De Anza said, “What sort of mutation would this be, anyhow?”
“I don’t know. It’s wonderful protective camouflage, though, isn’t it? The mutation simply doesn’t exist most of the time. Maybe not even the mutant himself is conscious that he’s a mutant. Only his unconscious mind knows.”
“An eerie theory,” De Anza commented. “It evokes strange pictures. Got any proof? I thought not. Somehow I have a feeling you’d never be able to convince GPC there was need for research on the subject. What got you started on this? Louis?”
“Louis knows he’s a mutant.”
“But he’s no freak. He simply has an abnormally high IQ. He’s got more potentialities than most of us. His maturation period took a long time, but he caught up fast.”
“Louis is fifty-two.”
“That’s a pity. If he were twenty years younger—” De Anza shrugged.
“Well, he isn’t. You’re no help.” Breden reached for a narcocigarette, thought better of it, and moved his shoulders uneasily. Suddenly he felt that he was wasting time. He and De Anza had little in common any more—though, up to a few weeks ago, Breden had not felt that way. An intangible wall seemed to have built itself up around him, isolating him from everyone. If he could find out who was building that wall—He left De Anza and went out in search of a public televisor booth.
Dr. Rodney Ortega said, “I told you not to call me, Ilsa.”
The girl on the screen wore a nurse’s uniform. She had sleek black hair and orchid lipstick. She said, “Bred
en’s found the weak link. He’s coming here.”
Ortega grimaced. “It was too risky. I knew that. But we had to move instantly to protect Breden when he saw Springfield. Ilsa, if we can just get him past tonight’s tests—”
“You’ve overstepped yourself. There’s only one answer now. Let me tell him the truth.”
“All of it?”
“Enough. He’s got to be satisfied, or the psych-detectors at the island will catch him. His mind has to be camouflaged.”
Ortega shook his head. “It would be too dangerous. If he should be caught, there’s scopolamin. And then where would we be—if GPC found out about us?”
Ilsa said. “It isn’t safe to let him go back to work tonight. He knows too much and too little. Tell him the answers; that’s the only way. But then seal his mouth.”
“How?”
“With his Control. Mnemonic erasure.”
“It’s risky,” Ortega said.
Ilsa said angrily, “You’re getting senile. There’s no other way. Unless the Freak knows the answers.”
Ortega said, “He doesn’t know, of course. But we can get the answers from him.”
The woman grimaced. “He’s a weapon we can’t use.”
“I think we can. I’m on the trail of what may be the right explanation. It will mean altering our plans—”
Ilsa said wearily, “Shall I go ahead, then?”
“I—suppose so. Yes. Get in touch with Breden’s Control. But be as careful as you can.”
She agreed and broke the beam.
He felt danger.

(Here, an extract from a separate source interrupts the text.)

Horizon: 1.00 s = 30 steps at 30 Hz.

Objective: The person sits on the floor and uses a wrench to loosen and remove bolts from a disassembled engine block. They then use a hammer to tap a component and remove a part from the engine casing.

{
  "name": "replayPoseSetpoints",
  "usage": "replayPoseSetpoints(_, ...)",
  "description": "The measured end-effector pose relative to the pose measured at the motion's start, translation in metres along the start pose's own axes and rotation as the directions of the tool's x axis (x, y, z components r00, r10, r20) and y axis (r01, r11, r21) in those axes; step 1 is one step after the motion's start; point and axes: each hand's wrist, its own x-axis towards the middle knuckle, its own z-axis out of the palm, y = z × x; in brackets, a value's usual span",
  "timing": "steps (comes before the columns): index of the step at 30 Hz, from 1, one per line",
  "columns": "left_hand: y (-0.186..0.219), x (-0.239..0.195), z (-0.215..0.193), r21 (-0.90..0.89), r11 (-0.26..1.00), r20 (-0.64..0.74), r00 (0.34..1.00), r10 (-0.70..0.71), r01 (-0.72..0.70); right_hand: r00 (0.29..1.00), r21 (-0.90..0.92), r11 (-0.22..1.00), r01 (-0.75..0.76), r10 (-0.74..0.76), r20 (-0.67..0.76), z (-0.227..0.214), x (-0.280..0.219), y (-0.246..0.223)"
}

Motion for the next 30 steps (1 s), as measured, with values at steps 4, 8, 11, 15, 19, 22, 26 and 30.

He felt it in the commonplace familiarity of this apartment, like a thousand others in the city; he felt it in the too-ordinary attitude of the girl, her relaxed posture on the couch opposite him, her dark, friendly eyes, her quiet competence. She had struck the first false note. Why should someone like this work in the suburbs for an ill-paid physician like Springfield?
He asked her that.
“Suppose you tell me what’s on your mind?” she said. “You sounded a little incoherent over the visor.”
“I don’t think Dr. Springfield died a natural death. I . . . I think I may have killed him.”